PROBLEM REQUIREMENTS
Verbatim copy, images omitted: return the full listing.
^^^^^^^^^^^^^^^^
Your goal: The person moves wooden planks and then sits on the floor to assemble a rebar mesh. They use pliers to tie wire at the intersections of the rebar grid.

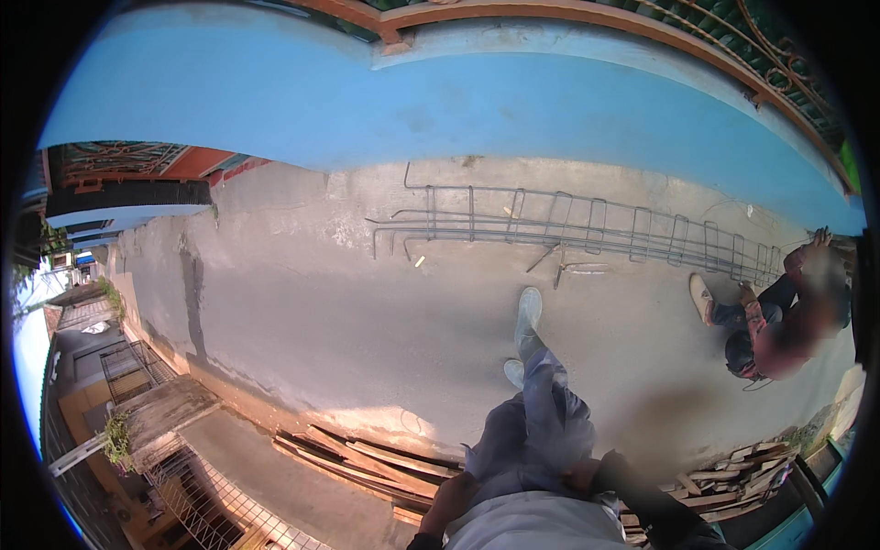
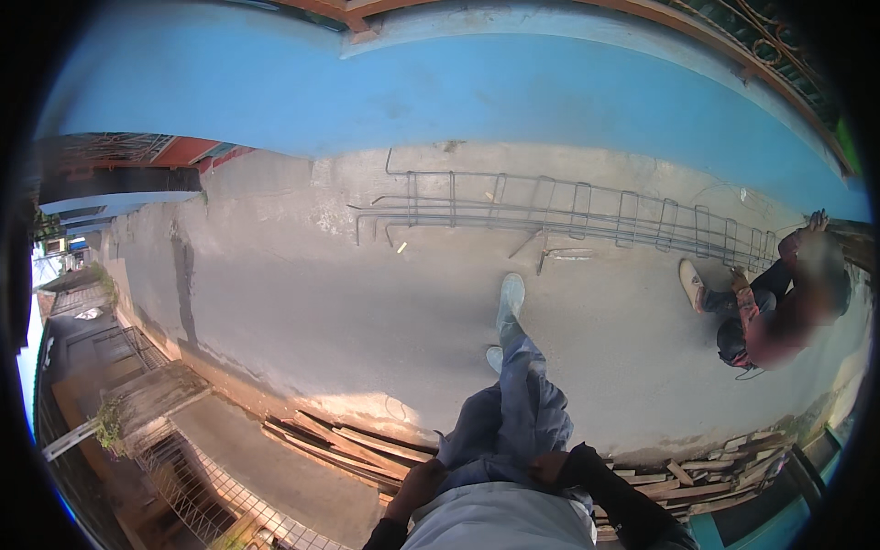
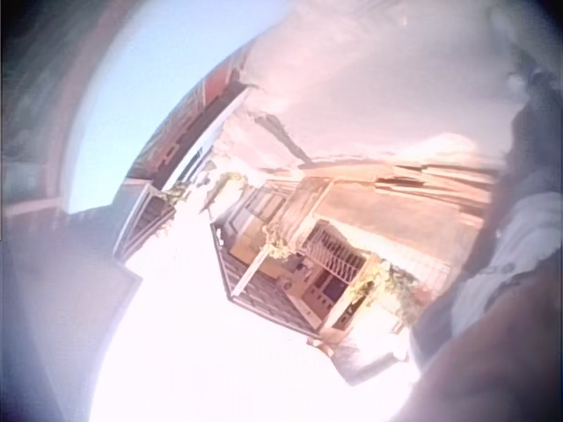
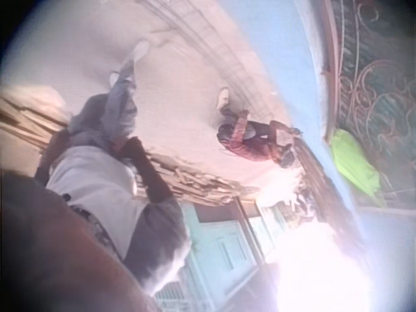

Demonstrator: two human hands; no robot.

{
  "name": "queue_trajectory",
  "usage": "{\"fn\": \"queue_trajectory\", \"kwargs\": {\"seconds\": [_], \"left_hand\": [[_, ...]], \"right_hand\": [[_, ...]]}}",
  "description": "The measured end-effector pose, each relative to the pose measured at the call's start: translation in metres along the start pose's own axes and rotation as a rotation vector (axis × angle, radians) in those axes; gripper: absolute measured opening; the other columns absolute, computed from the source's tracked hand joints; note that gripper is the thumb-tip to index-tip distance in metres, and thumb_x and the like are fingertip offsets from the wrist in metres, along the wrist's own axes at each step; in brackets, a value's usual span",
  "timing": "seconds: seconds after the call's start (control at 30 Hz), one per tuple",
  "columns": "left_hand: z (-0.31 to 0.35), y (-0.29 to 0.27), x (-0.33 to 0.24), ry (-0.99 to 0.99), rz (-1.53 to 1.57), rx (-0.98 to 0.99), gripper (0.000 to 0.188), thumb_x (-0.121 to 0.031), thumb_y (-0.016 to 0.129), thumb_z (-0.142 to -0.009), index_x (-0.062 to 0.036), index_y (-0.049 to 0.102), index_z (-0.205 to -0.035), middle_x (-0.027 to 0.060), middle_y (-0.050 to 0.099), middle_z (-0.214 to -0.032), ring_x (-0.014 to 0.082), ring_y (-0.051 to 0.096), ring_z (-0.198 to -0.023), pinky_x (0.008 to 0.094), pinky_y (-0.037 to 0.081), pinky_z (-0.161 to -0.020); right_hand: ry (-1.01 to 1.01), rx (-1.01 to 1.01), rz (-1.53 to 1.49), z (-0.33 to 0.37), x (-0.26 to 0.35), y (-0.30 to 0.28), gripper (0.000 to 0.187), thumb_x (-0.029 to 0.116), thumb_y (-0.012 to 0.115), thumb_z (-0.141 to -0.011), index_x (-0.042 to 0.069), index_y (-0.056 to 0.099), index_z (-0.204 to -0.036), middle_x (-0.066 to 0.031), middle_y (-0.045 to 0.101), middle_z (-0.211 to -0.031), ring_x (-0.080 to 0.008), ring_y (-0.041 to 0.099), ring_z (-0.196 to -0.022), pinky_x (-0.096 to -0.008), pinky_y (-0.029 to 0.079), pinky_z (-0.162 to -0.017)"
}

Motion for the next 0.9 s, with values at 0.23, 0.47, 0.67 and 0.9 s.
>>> {"fn": "queue_trajectory", "kwargs": {"seconds": [0.23, 0.47, 0.67, 0.9], "left_hand": [[-0.049, -0.086, -0.017, -0.216, 0.171, 0.41, 0.024, -0.021, 0.061, -0.094, -0.0024, 0.068, -0.107, 0.0136, 0.07, -0.09, 0.0237, 0.068, -0.08, 0.0354, 0.054, -0.073], [-0.032, -0.162, -0.011, -0.291, 0.385, 0.782, 0.014, -0.014, 0.06, -0.094, -0.0041, 0.068, -0.1, 0.0029, 0.063, -0.076, 0.0113, 0.06, -0.067, 0.0279, 0.05, -0.062], [-0.071, -0.179, 0.031, -0.04, 0.181, 0.933, 0.016, -0.018, 0.06, -0.095, -0.0053, 0.068, -0.097, 0.0035, 0.061, -0.07, 0.0109, 0.058, -0.064, 0.0307, 0.049, -0.063], [-0.13, -0.231, 0.088, -0.174, 0.314, 1.278, 0.029, -0.032, 0.058, -0.098, -0.0065, 0.07, -0.106, 0.0078, 0.07, -0.087, 0.0201, 0.068, -0.079, 0.0326, 0.054, -0.072]], "right_hand": [[0.0, 0.014, -0.227, -0.001, -0.006, -0.035, 0.041, 0.039, 0.045, -0.097, 0.013, 0.064, -0.122, -0.0196, 0.067, -0.114, -0.0376, 0.064, -0.107, -0.0458, 0.049, -0.096], [0.0, 0.163, -0.351, -0.015, 0.02, -0.073, 0.04, 0.04, 0.047, -0.098, 0.015, 0.064, -0.124, -0.0163, 0.068, -0.115, -0.0344, 0.064, -0.11, -0.0443, 0.048, -0.096], [0.036, 0.17, -0.608, -0.02, 0.077, -0.126, 0.047, 0.047, 0.047, -0.098, 0.009, 0.065, -0.119, -0.018, 0.067, -0.113, -0.0329, 0.063, -0.109, -0.0426, 0.046, -0.096], [-0.136, -0.486, -0.917, -0.125, 0.05, -0.232, 0.037, 0.025, 0.034, -0.108, 0.004, 0.063, -0.108, -0.0148, 0.068, -0.103, -0.0272, 0.064, -0.104, -0.0355, 0.047, -0.095]]}}
Point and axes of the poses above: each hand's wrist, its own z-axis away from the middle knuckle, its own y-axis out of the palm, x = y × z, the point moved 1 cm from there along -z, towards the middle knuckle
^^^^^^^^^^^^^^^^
YOUR RESPONSE
Your goal: The person moves wooden planks and then sits on the floor to assemble a rebar mesh. They use pliers to tie wire at the intersections of the rebar grid.


Demonstrator: two human hands; no robot.

{
  "name": "queue_trajectory",
  "usage": "{\"fn\": \"queue_trajectory\", \"kwargs\": {\"seconds\": [_], \"left_hand\": [[_, ...]], \"right_hand\": [[_, ...]]}}",
  "description": "The measured end-effector pose, each relative to the pose measured at the call's start: translation in metres along the start pose's own axes and rotation as a rotation vector (axis × angle, radians) in those axes; gripper: absolute measured opening; the other columns absolute, computed from the source's tracked hand joints; note that gripper is the thumb-tip to index-tip distance in metres, and thumb_x and the like are fingertip offsets from the wrist in metres, along the wrist's own axes at each step; in brackets, a value's usual span",
  "timing": "seconds: seconds after the call's start (control at 30 Hz), one per tuple",
  "columns": "left_hand: z (-0.31 to 0.35), y (-0.29 to 0.27), x (-0.33 to 0.24), ry (-0.99 to 0.99), rz (-1.53 to 1.57), rx (-0.98 to 0.99), gripper (0.000 to 0.188), thumb_x (-0.121 to 0.031), thumb_y (-0.016 to 0.129), thumb_z (-0.142 to -0.009), index_x (-0.062 to 0.036), index_y (-0.049 to 0.102), index_z (-0.205 to -0.035), middle_x (-0.027 to 0.060), middle_y (-0.050 to 0.099), middle_z (-0.214 to -0.032), ring_x (-0.014 to 0.082), ring_y (-0.051 to 0.096), ring_z (-0.198 to -0.023), pinky_x (0.008 to 0.094), pinky_y (-0.037 to 0.081), pinky_z (-0.161 to -0.020); right_hand: ry (-1.01 to 1.01), rx (-1.01 to 1.01), rz (-1.53 to 1.49), z (-0.33 to 0.37), x (-0.26 to 0.35), y (-0.30 to 0.28), gripper (0.000 to 0.187), thumb_x (-0.029 to 0.116), thumb_y (-0.012 to 0.115), thumb_z (-0.141 to -0.011), index_x (-0.042 to 0.069), index_y (-0.056 to 0.099), index_z (-0.204 to -0.036), middle_x (-0.066 to 0.031), middle_y (-0.045 to 0.101), middle_z (-0.211 to -0.031), ring_x (-0.080 to 0.008), ring_y (-0.041 to 0.099), ring_z (-0.196 to -0.022), pinky_x (-0.096 to -0.008), pinky_y (-0.029 to 0.079), pinky_z (-0.162 to -0.017)"
}

Motion for the next 0.9 s, with values at 0.23, 0.47, 0.67 and 0.9 s.
>>> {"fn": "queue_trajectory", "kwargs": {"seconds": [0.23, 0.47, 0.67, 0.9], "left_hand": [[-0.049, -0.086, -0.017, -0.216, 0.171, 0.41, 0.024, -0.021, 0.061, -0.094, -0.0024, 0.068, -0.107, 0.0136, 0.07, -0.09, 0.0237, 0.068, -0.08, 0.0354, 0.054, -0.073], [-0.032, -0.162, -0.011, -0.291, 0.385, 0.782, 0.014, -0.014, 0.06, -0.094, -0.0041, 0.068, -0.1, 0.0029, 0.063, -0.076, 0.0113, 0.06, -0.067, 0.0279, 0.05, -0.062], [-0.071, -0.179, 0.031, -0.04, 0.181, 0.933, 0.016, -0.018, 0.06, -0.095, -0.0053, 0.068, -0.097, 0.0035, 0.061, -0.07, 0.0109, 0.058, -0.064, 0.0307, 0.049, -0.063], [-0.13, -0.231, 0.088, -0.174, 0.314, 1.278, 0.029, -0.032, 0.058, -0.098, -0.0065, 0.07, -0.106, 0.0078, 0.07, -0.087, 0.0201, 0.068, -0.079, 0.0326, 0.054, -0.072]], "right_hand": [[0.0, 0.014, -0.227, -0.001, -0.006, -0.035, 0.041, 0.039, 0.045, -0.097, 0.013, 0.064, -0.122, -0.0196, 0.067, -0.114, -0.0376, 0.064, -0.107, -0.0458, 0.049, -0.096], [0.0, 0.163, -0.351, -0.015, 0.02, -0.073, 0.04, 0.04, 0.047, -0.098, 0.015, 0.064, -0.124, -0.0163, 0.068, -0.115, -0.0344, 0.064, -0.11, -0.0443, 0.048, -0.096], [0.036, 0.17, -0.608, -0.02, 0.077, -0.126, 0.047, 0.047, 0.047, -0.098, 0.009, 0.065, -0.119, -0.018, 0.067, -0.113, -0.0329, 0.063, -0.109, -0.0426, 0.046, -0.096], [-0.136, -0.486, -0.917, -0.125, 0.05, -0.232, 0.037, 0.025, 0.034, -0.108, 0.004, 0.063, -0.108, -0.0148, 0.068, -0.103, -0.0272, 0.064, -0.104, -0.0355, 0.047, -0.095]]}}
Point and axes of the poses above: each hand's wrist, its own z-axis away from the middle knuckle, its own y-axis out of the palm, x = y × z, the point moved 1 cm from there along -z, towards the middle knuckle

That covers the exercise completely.